▶ **Given information**:
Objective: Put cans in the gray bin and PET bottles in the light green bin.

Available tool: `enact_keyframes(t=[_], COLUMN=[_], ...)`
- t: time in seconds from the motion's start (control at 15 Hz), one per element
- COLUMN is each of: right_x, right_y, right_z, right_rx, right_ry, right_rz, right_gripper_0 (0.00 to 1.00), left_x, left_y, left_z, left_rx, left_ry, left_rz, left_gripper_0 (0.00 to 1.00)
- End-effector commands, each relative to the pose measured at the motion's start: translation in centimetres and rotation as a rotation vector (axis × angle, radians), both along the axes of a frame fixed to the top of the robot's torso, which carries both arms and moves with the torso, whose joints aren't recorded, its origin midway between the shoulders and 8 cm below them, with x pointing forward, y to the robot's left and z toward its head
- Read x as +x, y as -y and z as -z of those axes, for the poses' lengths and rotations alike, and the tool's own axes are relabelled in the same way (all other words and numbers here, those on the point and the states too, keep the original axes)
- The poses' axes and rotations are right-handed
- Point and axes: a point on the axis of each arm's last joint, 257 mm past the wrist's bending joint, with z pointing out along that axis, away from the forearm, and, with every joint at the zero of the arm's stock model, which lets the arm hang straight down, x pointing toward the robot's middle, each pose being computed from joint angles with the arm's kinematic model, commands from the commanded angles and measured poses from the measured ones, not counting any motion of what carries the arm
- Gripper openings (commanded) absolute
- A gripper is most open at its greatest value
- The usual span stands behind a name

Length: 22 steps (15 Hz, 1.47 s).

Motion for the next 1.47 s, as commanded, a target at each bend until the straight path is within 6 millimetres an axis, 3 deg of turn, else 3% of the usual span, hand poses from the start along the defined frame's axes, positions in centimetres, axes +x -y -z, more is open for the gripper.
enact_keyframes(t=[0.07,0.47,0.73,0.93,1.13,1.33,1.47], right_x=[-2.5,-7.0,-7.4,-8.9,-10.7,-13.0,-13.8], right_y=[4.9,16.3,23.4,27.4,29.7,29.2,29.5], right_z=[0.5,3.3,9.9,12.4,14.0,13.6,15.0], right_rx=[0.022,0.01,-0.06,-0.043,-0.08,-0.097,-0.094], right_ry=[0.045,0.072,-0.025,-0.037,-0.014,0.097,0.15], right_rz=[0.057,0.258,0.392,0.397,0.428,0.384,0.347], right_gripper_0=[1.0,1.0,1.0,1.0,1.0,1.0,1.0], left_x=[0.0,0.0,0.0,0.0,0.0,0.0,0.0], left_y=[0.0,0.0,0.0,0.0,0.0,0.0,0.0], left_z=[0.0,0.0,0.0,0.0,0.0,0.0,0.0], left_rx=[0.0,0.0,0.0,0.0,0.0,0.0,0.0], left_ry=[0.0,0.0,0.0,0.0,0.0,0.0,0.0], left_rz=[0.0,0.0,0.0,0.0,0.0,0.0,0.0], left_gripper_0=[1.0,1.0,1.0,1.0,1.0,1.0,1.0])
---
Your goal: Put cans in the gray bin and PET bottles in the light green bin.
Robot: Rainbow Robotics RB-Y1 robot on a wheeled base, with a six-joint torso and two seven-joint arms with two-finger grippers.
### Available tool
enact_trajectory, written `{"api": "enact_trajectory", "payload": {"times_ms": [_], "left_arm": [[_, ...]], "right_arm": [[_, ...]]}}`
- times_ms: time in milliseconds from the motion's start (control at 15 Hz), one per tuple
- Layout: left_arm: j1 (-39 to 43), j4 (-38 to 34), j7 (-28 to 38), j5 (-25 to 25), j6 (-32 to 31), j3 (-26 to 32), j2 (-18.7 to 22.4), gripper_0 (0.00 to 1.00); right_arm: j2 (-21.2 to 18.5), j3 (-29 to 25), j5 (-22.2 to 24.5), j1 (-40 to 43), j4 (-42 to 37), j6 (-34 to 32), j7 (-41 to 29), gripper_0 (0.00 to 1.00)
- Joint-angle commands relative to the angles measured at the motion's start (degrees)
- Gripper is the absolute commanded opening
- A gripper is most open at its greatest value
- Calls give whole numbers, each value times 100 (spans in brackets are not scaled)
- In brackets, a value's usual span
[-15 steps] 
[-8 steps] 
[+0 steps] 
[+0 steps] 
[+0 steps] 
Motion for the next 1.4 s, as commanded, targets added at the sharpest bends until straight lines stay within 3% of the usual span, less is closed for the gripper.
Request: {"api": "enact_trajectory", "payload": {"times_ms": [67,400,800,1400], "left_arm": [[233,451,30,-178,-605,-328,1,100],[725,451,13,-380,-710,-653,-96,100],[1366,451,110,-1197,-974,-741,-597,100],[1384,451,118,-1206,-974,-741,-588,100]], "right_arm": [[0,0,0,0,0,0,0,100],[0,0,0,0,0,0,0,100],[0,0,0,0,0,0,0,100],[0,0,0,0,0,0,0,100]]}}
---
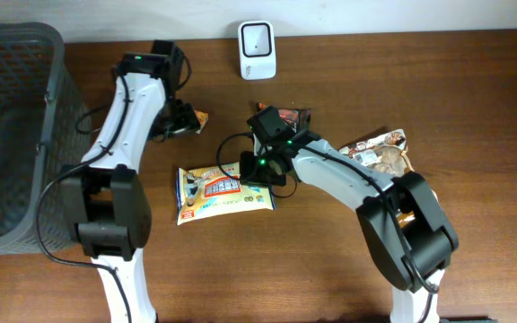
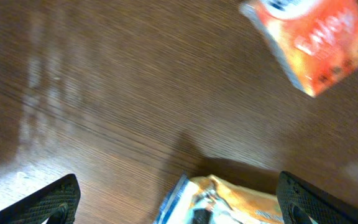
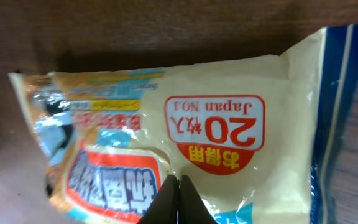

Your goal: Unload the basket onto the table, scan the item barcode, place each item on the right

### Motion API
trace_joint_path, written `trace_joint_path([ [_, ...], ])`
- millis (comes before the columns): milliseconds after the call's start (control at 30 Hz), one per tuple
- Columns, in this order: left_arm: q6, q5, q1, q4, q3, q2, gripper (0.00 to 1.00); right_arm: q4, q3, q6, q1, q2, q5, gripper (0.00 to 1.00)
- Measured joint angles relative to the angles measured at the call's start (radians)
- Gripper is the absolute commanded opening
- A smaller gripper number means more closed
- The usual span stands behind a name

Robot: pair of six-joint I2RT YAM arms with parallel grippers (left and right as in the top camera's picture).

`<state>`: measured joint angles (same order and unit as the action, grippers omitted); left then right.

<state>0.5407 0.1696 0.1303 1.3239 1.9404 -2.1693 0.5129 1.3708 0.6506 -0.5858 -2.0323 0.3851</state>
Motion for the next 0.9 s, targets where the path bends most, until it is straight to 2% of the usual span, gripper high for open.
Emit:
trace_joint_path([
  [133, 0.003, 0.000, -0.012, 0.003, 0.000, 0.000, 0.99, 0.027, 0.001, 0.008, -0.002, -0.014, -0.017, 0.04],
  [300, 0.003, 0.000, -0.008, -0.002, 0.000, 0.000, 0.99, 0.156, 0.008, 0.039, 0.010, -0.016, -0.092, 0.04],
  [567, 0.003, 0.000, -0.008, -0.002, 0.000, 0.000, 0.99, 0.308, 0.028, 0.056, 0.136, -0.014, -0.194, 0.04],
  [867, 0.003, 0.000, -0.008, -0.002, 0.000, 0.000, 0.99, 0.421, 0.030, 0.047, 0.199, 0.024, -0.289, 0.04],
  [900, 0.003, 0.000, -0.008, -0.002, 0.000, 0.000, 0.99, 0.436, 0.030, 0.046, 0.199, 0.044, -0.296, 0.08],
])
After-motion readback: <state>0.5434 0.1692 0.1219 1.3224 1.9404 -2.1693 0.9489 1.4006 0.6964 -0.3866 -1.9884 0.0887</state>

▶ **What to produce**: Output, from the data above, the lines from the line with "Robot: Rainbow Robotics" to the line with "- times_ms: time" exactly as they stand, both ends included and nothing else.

▶ **Solution to the problem**:
Robot: Rainbow Robotics RB-Y1 robot on a wheeled base, with a six-joint torso and two seven-joint arms with two-finger grippers.
### Available tool
enact_trajectory, written `{"api": "enact_trajectory", "payload": {"times_ms": [_], "left_arm": [[_, ...]], "right_arm": [[_, ...]]}}`
- times_ms: time in milliseconds from the motion's start (control at 15 Hz), one per tuple

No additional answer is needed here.